The trajectory of Nigeria’s democracy in recent weeks has been anything but reassuring. A pattern is emerging, and it is one that suggests a calculated drift towards weakening credible opposition forces ahead of the 2027 general elections. Whether by design or default, the cumulative effect of recent political and institutional developments points to a troubling erosion of the multiparty system that underpins democratic governance.
The protest by the African Democratic Congress (ADC) on April 8, led by the second-, third- and fourth-place finishers in the 2023 presidential election, should not be dismissed lightly. It is a significant warning signal. When major opposition figures converge in such a manner, it reflects not just partisan grievance but a deeper anxiety about the shrinking democratic space. That signal must not be taken for granted.
At the heart of any functioning democracy is a viable opposition. The steady weakening, or perceived targeting, of opposition parties undermines the very fabric of democratic competition. Without credible alternatives, elections risk becoming mere formalities rather than genuine contests of ideas and leadership. The current trajectory, unfortunately, suggests a movement in that direction.
It is in this context that the role of the Independent National Electoral Commission (INEC) becomes even more critical. Constitutionally designed as an impartial umpire, INEC is expected to stand above partisan fray. Yet, recent developments have drawn the commission into avoidable controversies, creating the impression that it is no longer merely officiating but is itself entangled in the contest. An umpire who appears to be in the ring rather than on the sidelines raises fundamental concerns about fairness and credibility.
To be clear, controversies around INEC are not new. Since Nigeria’s return to democratic rule in 1999, successive heads of the electoral commission have faced varying degrees of criticism. The tenure of Prof. Maurice Iwu remains widely regarded as having overseen the deeply flawed 2007 elections; an exercise so contentious that even its principal beneficiary, the late President Umaru Musa Yar’Adua, publicly acknowledged its shortcomings and initiated electoral reforms. Notably, that election remains the only one in Nigeria’s Fourth Republic without a publicly available final presidential result.
Subsequent leadership has not been spared scrutiny. Prof. Attahiru Jega faced criticism despite introducing reforms, while Prof. Mahmud Yakubu was faulted for the challenges surrounding technological deployment during the 2023 polls. However, what distinguishes the current moment is that the present INEC leadership is being intensely scrutinised for an election it has yet to conduct. The credibility of the 2027 polls is already being questioned based on the posture, antecedents and perceived actions of the current INEC chairman. That, in itself, is a dangerous precedent.
Equally concerning is the role of the judiciary. As the final arbiter in disputes, the courts are expected to provide clarity and finality. Unfortunately, recent judgments have too often deepened confusion rather than resolved it. When parties to the same suit can interpret a ruling in entirely different ways, with each claiming validation, the very purpose of judicial intervention is defeated.

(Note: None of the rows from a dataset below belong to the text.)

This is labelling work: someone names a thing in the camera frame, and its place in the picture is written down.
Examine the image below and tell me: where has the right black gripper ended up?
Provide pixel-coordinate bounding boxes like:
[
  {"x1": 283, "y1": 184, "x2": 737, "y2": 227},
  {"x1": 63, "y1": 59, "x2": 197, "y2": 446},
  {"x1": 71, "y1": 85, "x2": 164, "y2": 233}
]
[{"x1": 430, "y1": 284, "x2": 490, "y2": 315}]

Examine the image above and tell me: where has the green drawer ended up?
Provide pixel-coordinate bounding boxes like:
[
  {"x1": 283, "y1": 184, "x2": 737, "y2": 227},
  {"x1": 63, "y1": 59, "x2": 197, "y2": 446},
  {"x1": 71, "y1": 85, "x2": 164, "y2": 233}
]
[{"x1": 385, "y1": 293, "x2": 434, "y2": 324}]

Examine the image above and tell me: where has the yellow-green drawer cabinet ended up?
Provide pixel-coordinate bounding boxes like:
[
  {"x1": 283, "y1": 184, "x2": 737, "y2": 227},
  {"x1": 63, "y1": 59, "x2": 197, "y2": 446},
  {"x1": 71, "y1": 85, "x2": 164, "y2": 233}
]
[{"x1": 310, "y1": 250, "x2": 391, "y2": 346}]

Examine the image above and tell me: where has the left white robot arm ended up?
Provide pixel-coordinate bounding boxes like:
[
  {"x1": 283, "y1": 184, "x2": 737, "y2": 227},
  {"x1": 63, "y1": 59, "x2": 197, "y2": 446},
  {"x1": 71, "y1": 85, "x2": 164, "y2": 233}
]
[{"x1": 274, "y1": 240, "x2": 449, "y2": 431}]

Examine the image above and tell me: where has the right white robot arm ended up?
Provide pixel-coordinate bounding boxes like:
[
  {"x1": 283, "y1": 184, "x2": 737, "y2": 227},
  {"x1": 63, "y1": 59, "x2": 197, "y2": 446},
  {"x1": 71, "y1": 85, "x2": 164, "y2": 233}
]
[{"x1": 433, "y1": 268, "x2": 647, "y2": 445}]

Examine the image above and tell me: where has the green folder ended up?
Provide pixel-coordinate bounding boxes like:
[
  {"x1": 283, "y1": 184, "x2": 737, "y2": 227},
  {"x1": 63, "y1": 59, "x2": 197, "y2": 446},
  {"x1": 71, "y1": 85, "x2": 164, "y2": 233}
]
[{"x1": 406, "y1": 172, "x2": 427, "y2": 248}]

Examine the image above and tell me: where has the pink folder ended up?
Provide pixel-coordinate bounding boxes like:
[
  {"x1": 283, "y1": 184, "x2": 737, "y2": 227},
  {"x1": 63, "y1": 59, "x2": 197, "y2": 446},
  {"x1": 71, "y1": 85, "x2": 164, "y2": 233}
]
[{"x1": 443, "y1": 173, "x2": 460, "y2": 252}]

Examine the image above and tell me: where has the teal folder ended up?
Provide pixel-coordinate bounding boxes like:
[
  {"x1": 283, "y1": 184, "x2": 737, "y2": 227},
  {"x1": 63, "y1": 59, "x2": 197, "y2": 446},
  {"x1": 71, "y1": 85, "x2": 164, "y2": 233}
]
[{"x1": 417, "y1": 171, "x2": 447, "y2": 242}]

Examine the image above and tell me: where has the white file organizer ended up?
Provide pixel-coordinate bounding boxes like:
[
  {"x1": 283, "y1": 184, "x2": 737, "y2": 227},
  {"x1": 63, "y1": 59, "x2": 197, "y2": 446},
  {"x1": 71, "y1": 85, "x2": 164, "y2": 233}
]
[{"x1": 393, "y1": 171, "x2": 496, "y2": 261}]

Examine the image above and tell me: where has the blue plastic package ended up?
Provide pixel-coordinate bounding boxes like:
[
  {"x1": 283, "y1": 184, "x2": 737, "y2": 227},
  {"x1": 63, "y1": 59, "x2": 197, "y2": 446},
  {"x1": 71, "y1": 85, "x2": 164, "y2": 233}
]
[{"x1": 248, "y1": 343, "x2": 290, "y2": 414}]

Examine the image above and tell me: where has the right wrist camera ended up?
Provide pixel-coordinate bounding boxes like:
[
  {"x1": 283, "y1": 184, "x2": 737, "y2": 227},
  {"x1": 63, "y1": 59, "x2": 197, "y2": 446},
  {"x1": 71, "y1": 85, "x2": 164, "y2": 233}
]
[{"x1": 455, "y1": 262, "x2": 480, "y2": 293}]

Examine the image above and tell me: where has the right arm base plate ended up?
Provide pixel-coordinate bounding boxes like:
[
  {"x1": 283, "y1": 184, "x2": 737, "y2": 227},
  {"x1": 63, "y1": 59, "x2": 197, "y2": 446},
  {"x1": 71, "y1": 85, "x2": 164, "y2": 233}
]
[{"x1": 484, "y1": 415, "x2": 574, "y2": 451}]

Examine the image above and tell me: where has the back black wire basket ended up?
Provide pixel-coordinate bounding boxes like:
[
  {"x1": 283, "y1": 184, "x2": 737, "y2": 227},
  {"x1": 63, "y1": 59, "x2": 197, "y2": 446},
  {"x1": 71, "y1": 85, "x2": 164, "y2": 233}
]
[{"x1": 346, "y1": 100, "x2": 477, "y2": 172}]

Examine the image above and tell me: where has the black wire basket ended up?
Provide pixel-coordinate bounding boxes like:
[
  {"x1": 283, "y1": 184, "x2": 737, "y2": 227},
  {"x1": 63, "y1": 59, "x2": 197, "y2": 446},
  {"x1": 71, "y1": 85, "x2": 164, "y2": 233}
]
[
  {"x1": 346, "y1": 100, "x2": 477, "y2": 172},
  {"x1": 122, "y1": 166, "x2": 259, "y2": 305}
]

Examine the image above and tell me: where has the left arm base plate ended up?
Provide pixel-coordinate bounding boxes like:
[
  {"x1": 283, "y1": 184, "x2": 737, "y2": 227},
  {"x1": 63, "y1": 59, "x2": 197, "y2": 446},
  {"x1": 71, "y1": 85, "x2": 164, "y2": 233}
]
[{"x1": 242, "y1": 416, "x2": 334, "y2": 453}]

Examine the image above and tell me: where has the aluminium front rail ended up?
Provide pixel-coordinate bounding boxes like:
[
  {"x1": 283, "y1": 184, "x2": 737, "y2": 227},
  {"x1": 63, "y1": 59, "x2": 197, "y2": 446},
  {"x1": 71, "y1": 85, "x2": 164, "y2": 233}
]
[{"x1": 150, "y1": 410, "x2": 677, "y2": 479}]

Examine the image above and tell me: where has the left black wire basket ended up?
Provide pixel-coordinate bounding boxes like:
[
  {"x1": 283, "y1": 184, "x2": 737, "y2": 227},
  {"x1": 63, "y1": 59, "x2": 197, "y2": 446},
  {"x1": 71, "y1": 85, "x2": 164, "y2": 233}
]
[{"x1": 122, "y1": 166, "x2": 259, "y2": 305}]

With elections drawing closer, this trend is particularly worrisome. The persistence of conflicting interpretations and interlocutory orders risks destabilising the political environment further. Section 83 of the Electoral Act, alongside Supreme Court pronouncements in the leadership crises of both the Labour Party and the Peoples Democratic Party (PDP), has clearly established that courts should refrain from interfering in the internal affairs of political parties. Yet, lower courts continue to issue orders that exacerbate internal disputes, especially within opposition parties. This must stop.
The judiciary must resist any perception of being drawn into partisan struggles. The systematic weakening of opposition parties, whether through political manoeuvring or judicial overreach, does not serve democracy. The courts must not, wittingly or unwittingly, become instruments in that process. As the last hope of the common man, the judiciary must rise to its responsibility with clarity, courage and consistency.
More broadly, the current moment raises uncomfortable questions about the independence of Nigeria’s institutions. Effective democracy relies on a system of checks and balances, where each arm of government operates without undue influence. When institutions appear to be falling over themselves to align with the executive, the equilibrium necessary for democratic health is lost. This perception, whether accurate or not, is damaging.
The spotlight on Nigeria, both domestically and internationally, is intense. The actions and signals emanating from the government and its institutions are being closely watched. An official posture that suggests all is well, despite mounting concerns, does little to inspire confidence. The government must recognise that its legitimacy is derived from the very democratic system that now appears to be under strain. Undermining that system, even indirectly, is ultimately self-defeating.
Those in positions of power must not take Nigerians for granted. The pursuit of electoral victory in 2027, no matter how strategic or determined, must not come at the expense of democratic integrity. Elections can only hold meaning within a system that guarantees fairness, competition and institutional independence. To erode these pillars is to endanger the entire democratic project.
At Daily Trust, we affirm that Nigeria cannot afford such a regression. The gains of democratic governance, however imperfect, must be protected and strengthened. The alternative is too costly to contemplate.
It is, therefore, our considered position that all actors in the electoral and democratic space must recognise that, while winning elections is important, preserving democracy is paramount.